Evaluators

An evaluator inspects a subject's output after a task run and returns a score from 0 to 100, plus a reasoning string explaining the score. Each task can have multiple evaluators; their scores are combined into a single weighted average.
Scoring
final score = Σ(evaluator.score × evaluator.weight) / Σ(weights)
Each evaluator has a weight you set when adding it to a task. A weight of 2 makes that evaluator count twice as much as one with weight 1. Weights are relative — only the ratios matter.
Every evaluator result includes:
- score — normalised 0–100
- rawScore — original value before normalisation (varies by evaluator type)
- reasoning — explanation produced by the evaluator
Evaluator types
Expected Output
Compares the subject's output against a target string you define on the task.
| Match mode | How it works |
|---|---|
exact | Output must match the expected string exactly (100 or 0) |
contains | Output must contain the expected string (100 or 0) |
regex | Output must match a regular expression (100 or 0) |
semantic | An LLM judge decides how semantically similar the output is to the expected (0–100) |
Use exact or contains for deterministic, structured outputs. Use semantic when you care about meaning rather than exact wording.
Script
Runs a shell script that you write. The subject's output is provided as the environment variable EVAL_OUTPUT. Your script prints a JSON object to stdout:
{ "score": 85, "reasoning": "The agent correctly identified all three issues but missed the severity ranking." }
Score range: whatever your script returns (0–100).
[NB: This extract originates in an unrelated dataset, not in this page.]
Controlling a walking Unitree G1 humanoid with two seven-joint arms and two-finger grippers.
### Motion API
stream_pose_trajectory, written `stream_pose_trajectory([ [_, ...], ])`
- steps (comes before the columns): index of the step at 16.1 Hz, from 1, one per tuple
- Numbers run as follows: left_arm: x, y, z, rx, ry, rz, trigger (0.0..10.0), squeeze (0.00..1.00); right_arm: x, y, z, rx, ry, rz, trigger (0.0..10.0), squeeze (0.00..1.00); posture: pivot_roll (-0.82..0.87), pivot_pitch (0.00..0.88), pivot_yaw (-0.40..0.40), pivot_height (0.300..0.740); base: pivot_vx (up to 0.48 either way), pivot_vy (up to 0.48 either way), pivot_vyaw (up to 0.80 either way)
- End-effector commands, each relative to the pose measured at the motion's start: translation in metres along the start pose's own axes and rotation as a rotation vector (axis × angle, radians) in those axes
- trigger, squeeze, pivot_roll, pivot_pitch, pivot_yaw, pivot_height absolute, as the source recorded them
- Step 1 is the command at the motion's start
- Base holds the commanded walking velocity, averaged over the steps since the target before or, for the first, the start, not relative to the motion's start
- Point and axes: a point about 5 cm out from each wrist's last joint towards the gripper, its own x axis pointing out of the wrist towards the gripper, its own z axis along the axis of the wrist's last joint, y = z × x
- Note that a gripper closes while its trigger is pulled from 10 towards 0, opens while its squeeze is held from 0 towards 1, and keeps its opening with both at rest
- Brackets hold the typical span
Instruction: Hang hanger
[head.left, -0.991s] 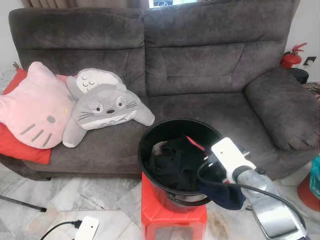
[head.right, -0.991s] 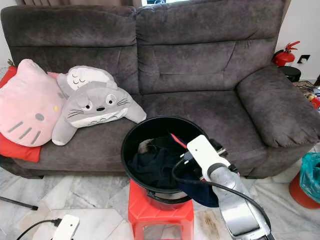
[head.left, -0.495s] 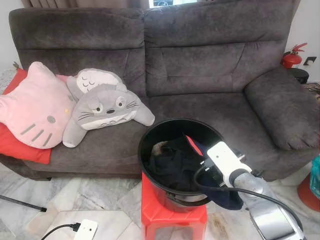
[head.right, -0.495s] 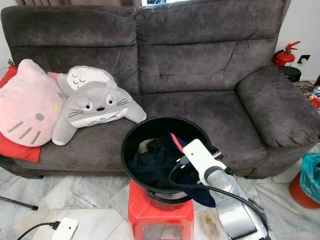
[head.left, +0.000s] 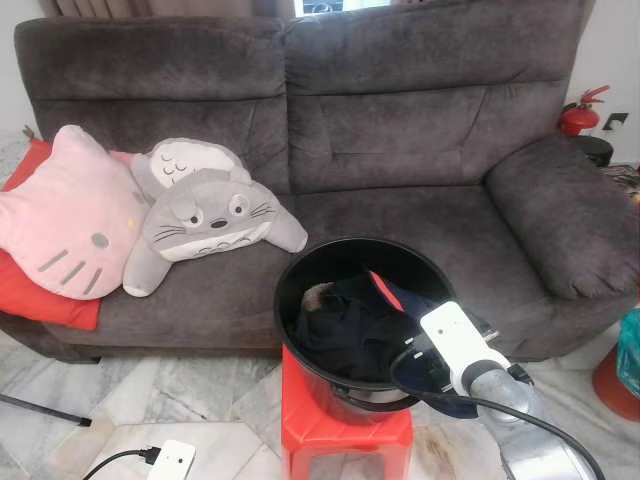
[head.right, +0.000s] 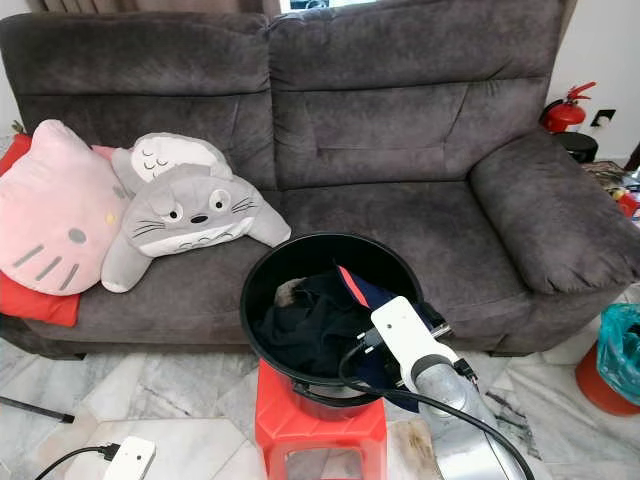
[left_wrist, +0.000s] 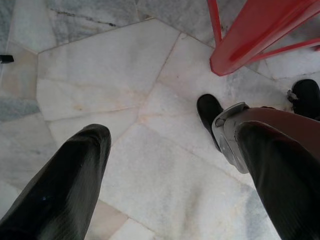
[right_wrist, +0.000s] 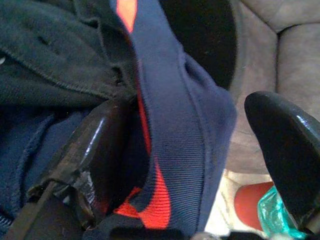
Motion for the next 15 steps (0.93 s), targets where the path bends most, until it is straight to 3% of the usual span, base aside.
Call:
stream_pose_trajectory([
  [1, -0.002, 0.004, -0.006, 0.005, 0.018, 0.004, 10.0, 0.0, -0.003, -0.004, 0.002, 0.003, -0.011, -0.04, 10.0, 0.0, -0.22, 0.0, 0.066, 0.74, 0.0, 0.0, 0.0],
  [3, -0.002, 0.003, -0.007, 0.006, 0.018, 0.001, 10.0, 0.0, -0.004, -0.012, 0.008, 0.014, -0.05, -0.114, 10.0, 0.0, -0.22, 0.0, 0.068, 0.74, 0.0, 0.0, 0.0],
  [8, -0.002, 0.003, -0.006, 0.007, 0.015, -0.004, 10.0, 0.0, -0.005, -0.013, 0.012, 0.024, -0.078, -0.137, 10.0, 0.0, -0.22, 0.0, 0.068, 0.74, 0.0, 0.0, 0.0],
  [12, -0.001, 0.0, -0.005, 0.009, 0.015, -0.01, 10.0, 0.0, -0.005, -0.002, -0.002, 0.005, -0.003, -0.066, 10.0, 0.0, -0.22, 0.0, 0.068, 0.74, 0.0, 0.0, 0.0],
  [15, 0.0, -0.003, -0.005, 0.01, 0.014, -0.017, 10.0, 0.0, -0.005, -0.011, -0.004, -0.02, 0.006, -0.138, 10.0, 0.0, -0.22, 0.0, 0.068, 0.74, 0.0, 0.0, 0.0],
])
Use Script evaluators for custom logic — checking file contents the agent wrote, running a test suite against the agent's code, calling an external API to validate the result, etc.
#!/bin/bash
# Example: run jest tests against the agent's code
cd /workspace
npm test -- --json 2>/dev/null | python3 -c "
import json, sys
data = json.load(sys.stdin)
passed = data['numPassedTests']
total = data['numTotalTests']
score = int(passed / total * 100)
print(json.dumps({'score': score, 'reasoning': f'{passed}/{total} tests passed'}))
"
Agent Judge
Spawns a judge agent to evaluate the output. The judge receives the task instruction, the subject's output, and any evaluation criteria you specify. It returns a JSON score and reasoning.
| Config | Description |
|---|---|
| Judge Agent | Which agent to use as the judge |
| Criteria | Natural language description of what to look for |
The judge agent sees:
- The original task instruction (what was asked)
- The subject's output (what was produced)
- Your criteria (what good looks like)
The judge then responds with a structured score. This evaluator is best for open-ended outputs where you need subjective reasoning — code quality, explanation clarity, tone, completeness.
Deliberation
Multiple agents discuss and vote on the output quality. Codebolt creates an agent deliberation session with four score brackets:
| Bracket | Score range |
|---|---|
| Poor | 0–25 |
| Fair | 26–50 |
| Good | 51–75 |
| Excellent | 76–100 |
Each participating agent votes for a bracket and explains its reasoning. The winning bracket determines the score. This evaluator produces a more robust assessment than a single judge for high-stakes or ambiguous tasks.
See Agent Deliberation for how the deliberation mechanism works.
Combining evaluators
A task can combine evaluator types. For example:
| Evaluator | Weight | Purpose |
|---|---|---|
| Script | 3 | Run automated tests — hard correctness signal |
| Agent Judge | 1 | Assess code quality — soft quality signal |
The script carries more weight here because automated test results are more reliable than subjective quality judgement. Adjust weights to reflect how much you trust each signal.